San Antonio Breast Cancer Symposium, Dec. 10 to 13



The annual San Antonio Breast Cancer Symposium was held from Dec. 10 to 13 in San Antonio. Attendees included medical oncologists, radiation oncologists, researchers, and other health care professionals. The conference highlighted recent advances in the risk, diagnosis, treatment, and prevention of breast cancer, and presentations focused on emerging treatments in hard-to-treat patient populations, including patients with metastatic breast cancer.

As part of the BIG 2-04 MRC SUPREMO phase 3 clinical trial, Ian Kunkler, M.B., B.Chir., of the University of Edinburgh in the United Kingdom, and colleagues found that chest wall irradiation may be omitted among patients with intermediate-risk breast cancer who have undergone mastectomy.

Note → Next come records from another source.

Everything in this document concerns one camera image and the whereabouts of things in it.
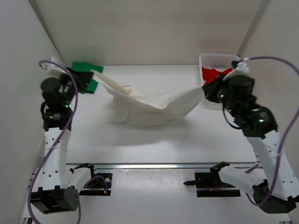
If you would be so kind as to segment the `green t shirt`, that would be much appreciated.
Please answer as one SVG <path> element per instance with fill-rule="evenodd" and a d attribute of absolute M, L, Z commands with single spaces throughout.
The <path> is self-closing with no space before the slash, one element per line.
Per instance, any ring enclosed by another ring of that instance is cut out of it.
<path fill-rule="evenodd" d="M 78 91 L 80 93 L 94 94 L 97 89 L 98 82 L 93 79 L 92 70 L 102 73 L 104 67 L 85 62 L 73 62 L 72 66 L 67 69 L 75 77 Z"/>

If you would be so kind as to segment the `white t shirt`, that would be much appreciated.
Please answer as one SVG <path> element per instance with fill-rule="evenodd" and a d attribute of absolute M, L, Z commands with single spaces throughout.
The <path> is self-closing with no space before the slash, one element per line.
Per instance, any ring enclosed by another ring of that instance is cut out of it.
<path fill-rule="evenodd" d="M 133 126 L 159 126 L 183 119 L 203 99 L 201 86 L 175 94 L 148 95 L 131 85 L 119 85 L 102 73 L 92 70 L 93 77 L 113 96 L 109 104 L 109 123 Z"/>

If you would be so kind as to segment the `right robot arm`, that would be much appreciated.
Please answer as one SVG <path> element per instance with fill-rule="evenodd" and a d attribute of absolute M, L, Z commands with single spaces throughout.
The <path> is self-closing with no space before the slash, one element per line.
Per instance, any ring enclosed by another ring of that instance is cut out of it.
<path fill-rule="evenodd" d="M 203 86 L 205 98 L 222 105 L 233 118 L 234 129 L 241 130 L 259 158 L 266 178 L 233 168 L 227 162 L 213 166 L 210 182 L 230 184 L 243 191 L 252 203 L 267 214 L 284 214 L 296 208 L 299 181 L 282 151 L 278 125 L 272 112 L 256 102 L 255 81 L 246 75 L 219 75 Z"/>

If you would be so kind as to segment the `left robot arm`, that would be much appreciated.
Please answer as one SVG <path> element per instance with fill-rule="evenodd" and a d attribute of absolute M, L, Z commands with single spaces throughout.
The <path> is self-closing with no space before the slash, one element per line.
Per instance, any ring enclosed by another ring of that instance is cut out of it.
<path fill-rule="evenodd" d="M 32 192 L 30 202 L 43 214 L 75 211 L 83 187 L 92 187 L 98 181 L 94 165 L 90 163 L 74 168 L 66 166 L 73 113 L 70 103 L 75 92 L 85 91 L 93 77 L 90 71 L 69 69 L 69 72 L 72 78 L 63 73 L 59 78 L 50 77 L 41 83 L 45 153 L 49 156 L 42 167 L 38 189 Z"/>

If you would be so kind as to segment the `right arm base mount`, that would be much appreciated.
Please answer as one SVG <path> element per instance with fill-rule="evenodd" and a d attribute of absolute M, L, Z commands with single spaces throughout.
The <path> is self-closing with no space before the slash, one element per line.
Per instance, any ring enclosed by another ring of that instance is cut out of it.
<path fill-rule="evenodd" d="M 240 197 L 239 189 L 220 180 L 219 172 L 229 165 L 222 161 L 211 167 L 209 173 L 195 173 L 195 179 L 184 182 L 184 185 L 195 186 L 197 198 Z"/>

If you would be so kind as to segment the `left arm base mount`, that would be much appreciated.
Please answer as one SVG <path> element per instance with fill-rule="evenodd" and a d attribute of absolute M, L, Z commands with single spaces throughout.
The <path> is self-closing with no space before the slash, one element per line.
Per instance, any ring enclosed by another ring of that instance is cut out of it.
<path fill-rule="evenodd" d="M 92 163 L 83 163 L 69 168 L 69 186 L 74 186 L 81 196 L 110 196 L 112 173 L 98 173 Z"/>

For the study, patients were randomly assigned to receive chest wall irradiation after mastectomy or to omit chest wall irradiation after mastectomy. The researchers found that postmastectomy radiotherapy to the chest wall among women with one to three positive axillary nodes after an axillary clearance or negative on an axillary clearance, axillary node sample, or sentinel node biopsy was not associated with an improvement in 10-year overall survival. The investigators also found that postmastectomy radiotherapy reduced chest wall recurrence by less than 2 percent at 10 years. Furthermore, the approach did not have an impact on metastasis-free survival.

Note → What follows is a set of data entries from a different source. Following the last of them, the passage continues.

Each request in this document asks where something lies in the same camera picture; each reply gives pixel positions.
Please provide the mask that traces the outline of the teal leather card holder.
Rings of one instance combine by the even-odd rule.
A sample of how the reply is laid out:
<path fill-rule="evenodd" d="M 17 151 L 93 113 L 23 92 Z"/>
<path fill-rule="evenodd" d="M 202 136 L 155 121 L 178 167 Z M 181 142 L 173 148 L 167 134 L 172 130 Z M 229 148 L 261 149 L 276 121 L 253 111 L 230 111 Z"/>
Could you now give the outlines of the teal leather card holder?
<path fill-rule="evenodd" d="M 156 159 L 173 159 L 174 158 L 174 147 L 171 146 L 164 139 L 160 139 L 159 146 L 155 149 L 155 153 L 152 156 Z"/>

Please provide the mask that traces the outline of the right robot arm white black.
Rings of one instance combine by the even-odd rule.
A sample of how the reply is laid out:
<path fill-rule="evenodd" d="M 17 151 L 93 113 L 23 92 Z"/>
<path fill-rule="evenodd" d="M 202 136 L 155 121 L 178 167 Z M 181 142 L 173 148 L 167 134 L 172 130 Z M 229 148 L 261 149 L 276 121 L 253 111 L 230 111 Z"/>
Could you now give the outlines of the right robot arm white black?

“Postmastectomy radiotherapy National Institute for Health and Care Excellence guidelines currently recommend radiotherapy in women with one to three positive nodes after mastectomy,” Kunkler said. “So, our results should change guidelines and practice internationally.”

Press Release

As part of the phase 3 COMET study, Ann Partridge, M.D., M.P.H., of the Dana-Farber Cancer Institute and Harvard Medical School in Boston, and colleagues found that active monitoring is a reasonable approach for the management of patients with grade 1 or 2, hormone receptor-positive, human epidermal growth factor receptor 2 (HER2)-negative low-risk ductal carcinoma in situ (DCIS), with no evidence of a higher incidence of microinvasive or invasive disease.

For the study, patients were randomly assigned to either undergo active monitoring or receive guideline-concordant care consisting of surgery with or without adjuvant radiation. During a two-year period, the authors assessed quality of life, anxiety, depression, worries about DCIS, and symptom trajectories via surveys that employed validated quality-of-life measures. Patients filled out surveys prior to randomization, at six months, at one year, and after two years.